▶ _ASSIGNMENT_: The pictures must be left out, while the rest of the data is copied exactly.

▶ _GIVEN INFORMATION_:

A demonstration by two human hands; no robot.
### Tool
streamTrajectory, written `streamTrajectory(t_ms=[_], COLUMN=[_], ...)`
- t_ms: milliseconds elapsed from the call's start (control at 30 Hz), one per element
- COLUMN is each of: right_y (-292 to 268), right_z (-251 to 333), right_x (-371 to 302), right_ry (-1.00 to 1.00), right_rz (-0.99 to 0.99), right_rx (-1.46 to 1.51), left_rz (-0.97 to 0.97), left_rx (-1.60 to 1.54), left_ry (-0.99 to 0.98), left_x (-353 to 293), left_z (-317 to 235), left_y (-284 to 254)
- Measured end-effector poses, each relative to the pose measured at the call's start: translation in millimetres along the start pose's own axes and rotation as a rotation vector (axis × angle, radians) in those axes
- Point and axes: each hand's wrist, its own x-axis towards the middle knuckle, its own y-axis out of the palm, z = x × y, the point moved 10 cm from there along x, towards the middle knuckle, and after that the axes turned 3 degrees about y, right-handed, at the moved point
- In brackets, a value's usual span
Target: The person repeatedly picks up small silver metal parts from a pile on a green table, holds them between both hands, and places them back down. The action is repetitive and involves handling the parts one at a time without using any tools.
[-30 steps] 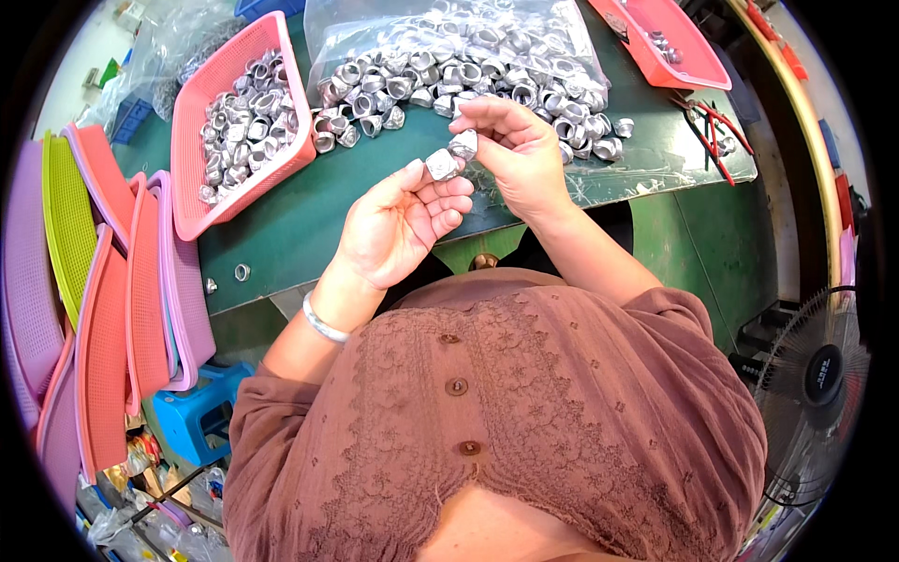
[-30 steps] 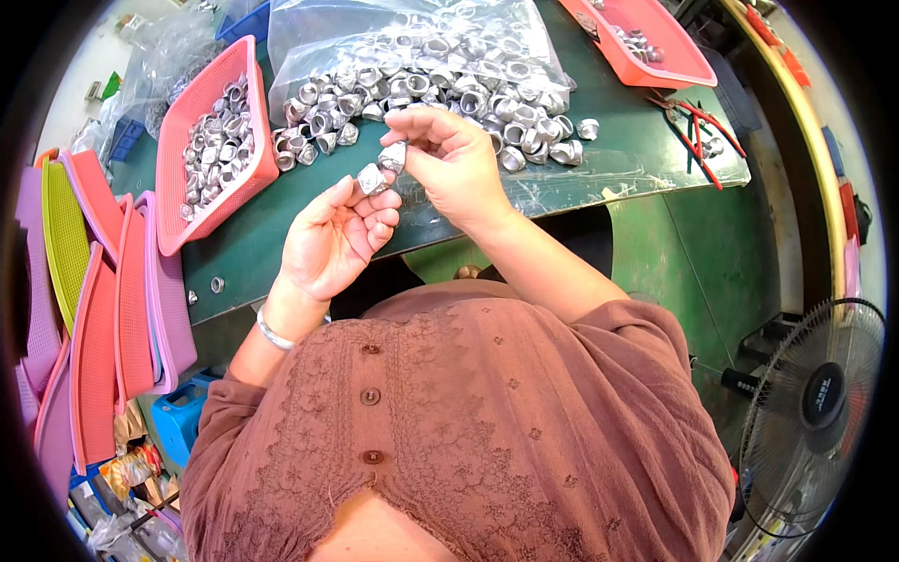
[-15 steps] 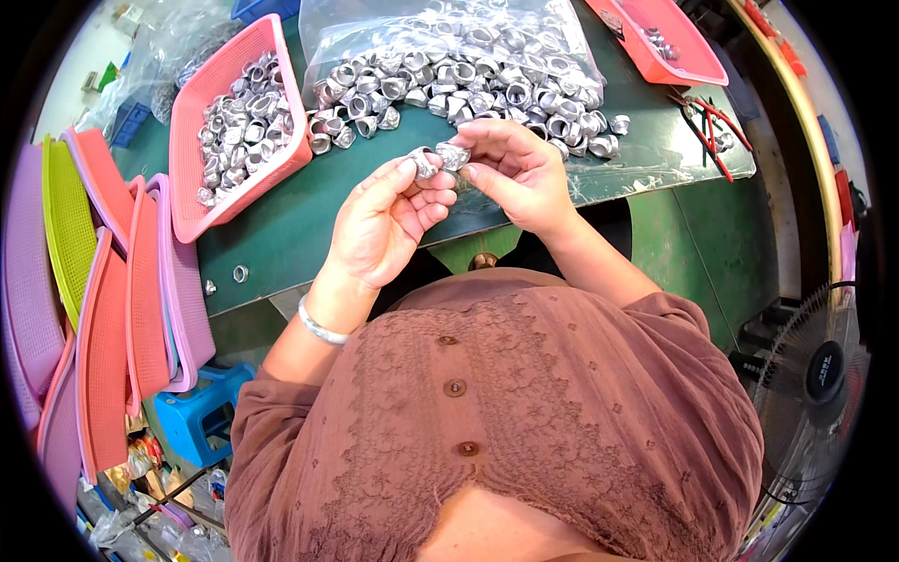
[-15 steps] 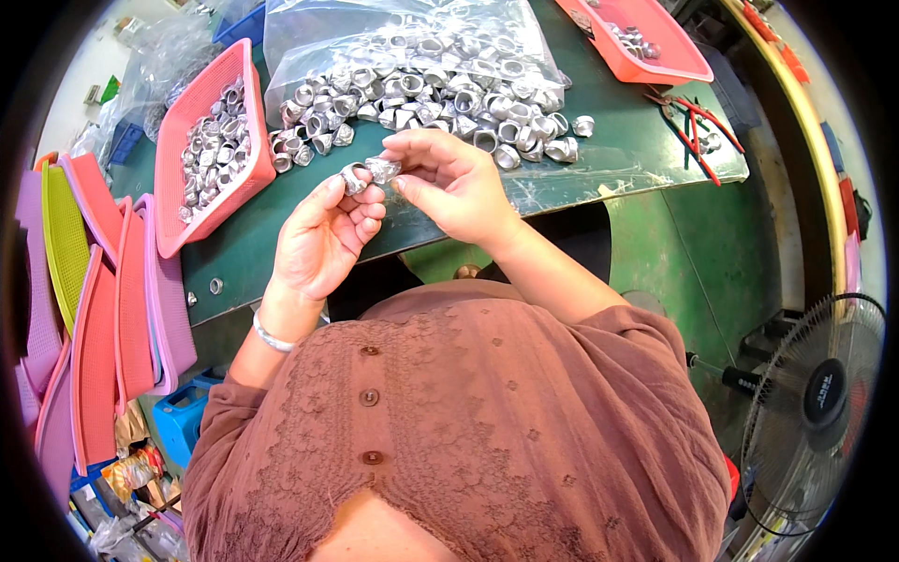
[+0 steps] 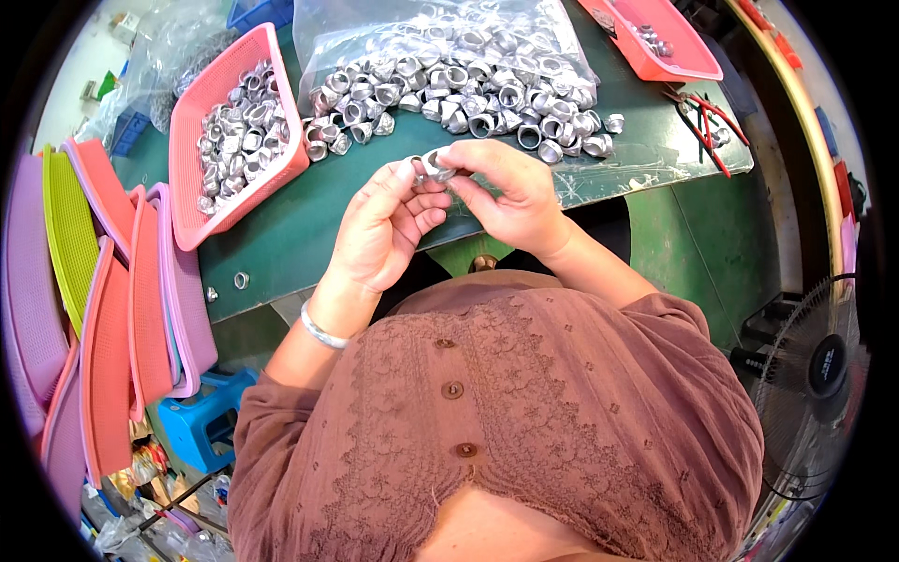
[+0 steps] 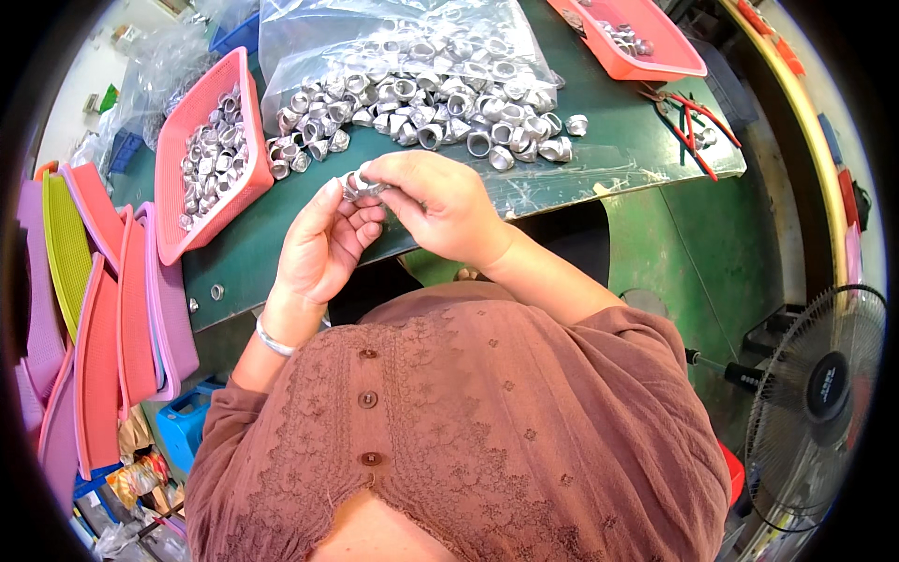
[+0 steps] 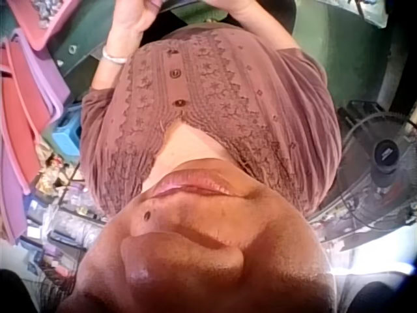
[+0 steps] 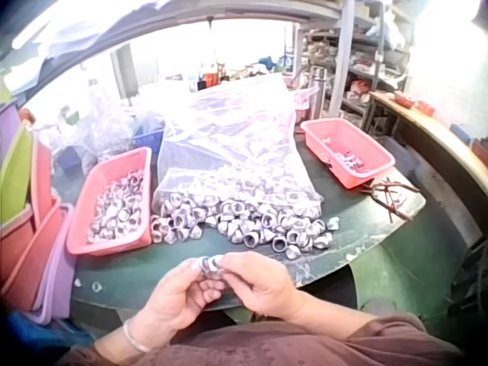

▶ _RESULT_:
A demonstration by two human hands; no robot.
### Tool
streamTrajectory, written `streamTrajectory(t_ms=[_], COLUMN=[_], ...)`
- t_ms: milliseconds elapsed from the call's start (control at 30 Hz), one per element
- COLUMN is each of: right_y (-292 to 268), right_z (-251 to 333), right_x (-371 to 302), right_ry (-1.00 to 1.00), right_rz (-0.99 to 0.99), right_rx (-1.46 to 1.51), left_rz (-0.97 to 0.97), left_rx (-1.60 to 1.54), left_ry (-0.99 to 0.98), left_x (-353 to 293), left_z (-317 to 235), left_y (-284 to 254)
- Measured end-effector poses, each relative to the pose measured at the call's start: translation in millimetres along the start pose's own axes and rotation as a rotation vector (axis × angle, radians) in those axes
- Point and axes: each hand's wrist, its own x-axis towards the middle knuckle, its own y-axis out of the palm, z = x × y, the point moved 10 cm from there along x, towards the middle knuckle, and after that the axes turned 3 degrees about y, right-handed, at the moved point
- In brackets, a value's usual span
Target: The person repeatedly picks up small silver metal parts from a pile on a green table, holds them between both hands, and places them back down. The action is repetitive and involves handling the parts one at a time without using any tools.
[-30 steps] 
[-30 steps] 
[-15 steps] 
[-15 steps] 
[+0 steps] 
[+0 steps] 
[+0 steps] 
[+0 steps] 

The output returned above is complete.